Op basis van deze totale herontwikkeling wordt het gebied als kantoorlocatie aantrekkelijker en is de locatie in combinatie met de ontwikkeling van het [complex] als ‘goed’ te omschrijven.
10.2.
Object beoordeling
De taxateurs beoordelen het object als goed op basis van, enerzijds, de bouwfysieke kwaliteit van de nieuwbouw en, anderzijds, de goede functionaliteit van het marktconform opgeleverde kantoorcomplex.
10.3.
Totale beoordeling en courantheid
In relatie tot verwerving van het nieuwbouwcomplex voor (langdurig) eigen gebruik, is de courantheid van het object minder relevant. Echter in het geval van o.a. vervreemding, deelverhuur etc., zal de kantoorruimte moeten concurreren met de overige kantoorvoorraad in [plaats] . De marktomschrijving in dit taxatierapport schetst een duidelijk beeld van aanbodoverschot. Deels ontstaat een structurele leegstand in de gedateerde kantoorvoorraad waarvoor in principe vraaguitval van toepassing is. De leegstand in de marktconforme kantoorruimte in [plaats] is veelal langdurig bij zowel grotere als kleinere metrages omdat de marktopname onvoldoende aanwezig is.De realisatie van nieuwbouw kantoorruimte vergroot de kantoorvoorraad, resulteert in meer langdurige leegstand in de reeds aanwezige kantoorruimte (voor zover de nieuwbouw marktvraag uit de markt neemt) en zet concurrerende huurprijzen onder druk.
De waardering is gebaseerd op de beleggingswaarde van het object met de Gemeente Heerlen als hoofdhuurder en met onderhuurder. Op basis van een sale-and-lease-back constructie met een langdurige overeenkomst (15 jaar), een meer dan marktconforme huurprijs, een uiterst solvabele (hoofd)huurder en een modern, nieuwbouw kantoorgebouw vormt het getaxeerde object een courante belegging.’
i. i) Het College van burgemeester en wethouders heeft op 4 februari 2014 het principebesluit tot aankoop van het appartementsrecht genomen.
j) De Gemeenteraad heeft in zijn vergadering van 11 maart 2014 bij wege van zienswijze ingestemd met het principebesluit (prod. 18 inl. dagv.).

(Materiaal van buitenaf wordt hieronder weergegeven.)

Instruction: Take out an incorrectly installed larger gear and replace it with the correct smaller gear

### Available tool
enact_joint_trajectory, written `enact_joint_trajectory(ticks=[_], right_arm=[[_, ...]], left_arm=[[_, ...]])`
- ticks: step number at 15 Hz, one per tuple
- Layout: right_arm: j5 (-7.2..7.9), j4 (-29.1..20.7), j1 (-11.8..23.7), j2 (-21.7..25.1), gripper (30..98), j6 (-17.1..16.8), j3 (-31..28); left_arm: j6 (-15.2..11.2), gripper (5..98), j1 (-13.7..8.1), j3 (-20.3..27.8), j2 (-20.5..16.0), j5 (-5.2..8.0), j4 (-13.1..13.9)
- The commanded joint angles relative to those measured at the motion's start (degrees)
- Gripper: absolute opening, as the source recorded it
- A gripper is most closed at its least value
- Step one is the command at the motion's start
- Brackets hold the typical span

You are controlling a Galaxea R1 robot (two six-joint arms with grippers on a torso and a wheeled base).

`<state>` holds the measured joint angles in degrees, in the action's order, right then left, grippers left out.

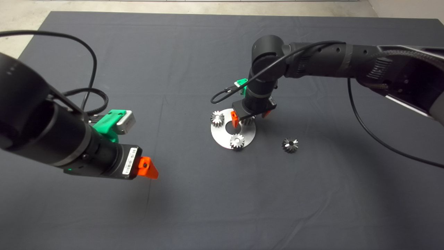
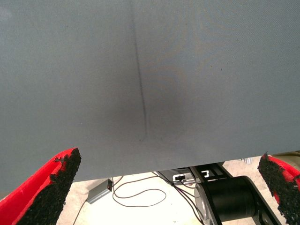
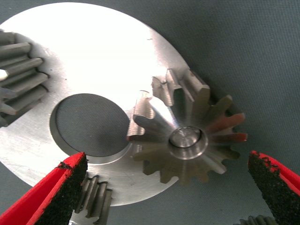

k) Op 25 juli 2014 is de huurovereenkomst tussen de Gemeente en UWV ondertekend (prod. 21 inl. dagv.).
De eerste aanleg
3.2.1.
[appellante 1] c.s. hebben in eerste aanleg gevorderd dat de rechtbank, samengevat:
primair:1. voor recht verklaart dat de koopovereenkomst nietig is wegens strijd met de openbare orde dan wel strijd met een dwingende wetsbepaling;
2. [geïntimeerde 1] beveelt om de koopsom ad € 10.900.000,- vermeerderd met BTW aan de Gemeente terug te betalen, op straffe van verbeurte van een dwangsom;
3. voor recht verklaart dat de Gemeente en [geïntimeerde 1] ieder onrechtmatig hebben gehandeld jegens [appellante 1] c.s.;
4. de Gemeente en [geïntimeerde 1] hoofdelijk veroordeelt tot het vergoeden van de schade die [appellante 1] c.s. lijdt en heeft geleden, deze schade op te maken bij staat en te vermeerderen met de wettelijke rente vanaf 30 oktober 2014;
subsidiair:5. de Gemeente beveelt om de koopovereenkomst als steunmaatregel aan te melden bij de Europese Commissie en de
stand stillin acht te nemen, inhoudende dat de Gemeente het gekochte niet in gebruik neemt en niet mag verhuren of in gebruik laten nemen door een derde, op straffe van verbeurte van een dwangsom;
een en ander met hoofdelijke veroordeling van de Gemeente en [geïntimeerde 1] in de kosten van het geding.
3.2.2.
Aan deze vordering hebben [appellante 1] c.s., samengevat en voor zover nog relevant, ten grondslag gelegd dat nakoming van de koopovereenkomst leidt tot onrechtmatige overheidssteun, zodat de overeenkomst nietig is en [geïntimeerde 1] dient te worden verplicht om de volledige koopsom terug te betalen aan de Gemeente. [geïntimeerde 1] en de Gemeente hebben, nu de koopovereenkomst onrechtmatige overheidssteun inhoudt, ook onrechtmatig gehandeld jegens [appellante 1] c.s., zodat laatstgenoemden recht hebben op vergoeding van de daardoor bij hen veroorzaakte schade.
3.2.3.
De Gemeente en [geïntimeerde 1] hebben afzonderlijk verweer gevoerd.
3.2.4.
Bij rolbeschikking van 4 november 2015 heeft de rechtbank een comparitie van partijen gelast, die heeft plaatsgevonden op 20 januari 2016.
3.2.5.
In het eindvonnis waarvan beroep heeft de rechtbank de vorderingen van [appellante 1] c.s. afgewezen en hen veroordeeld in de proceskosten, de nakosten daaronder begrepen, met rente.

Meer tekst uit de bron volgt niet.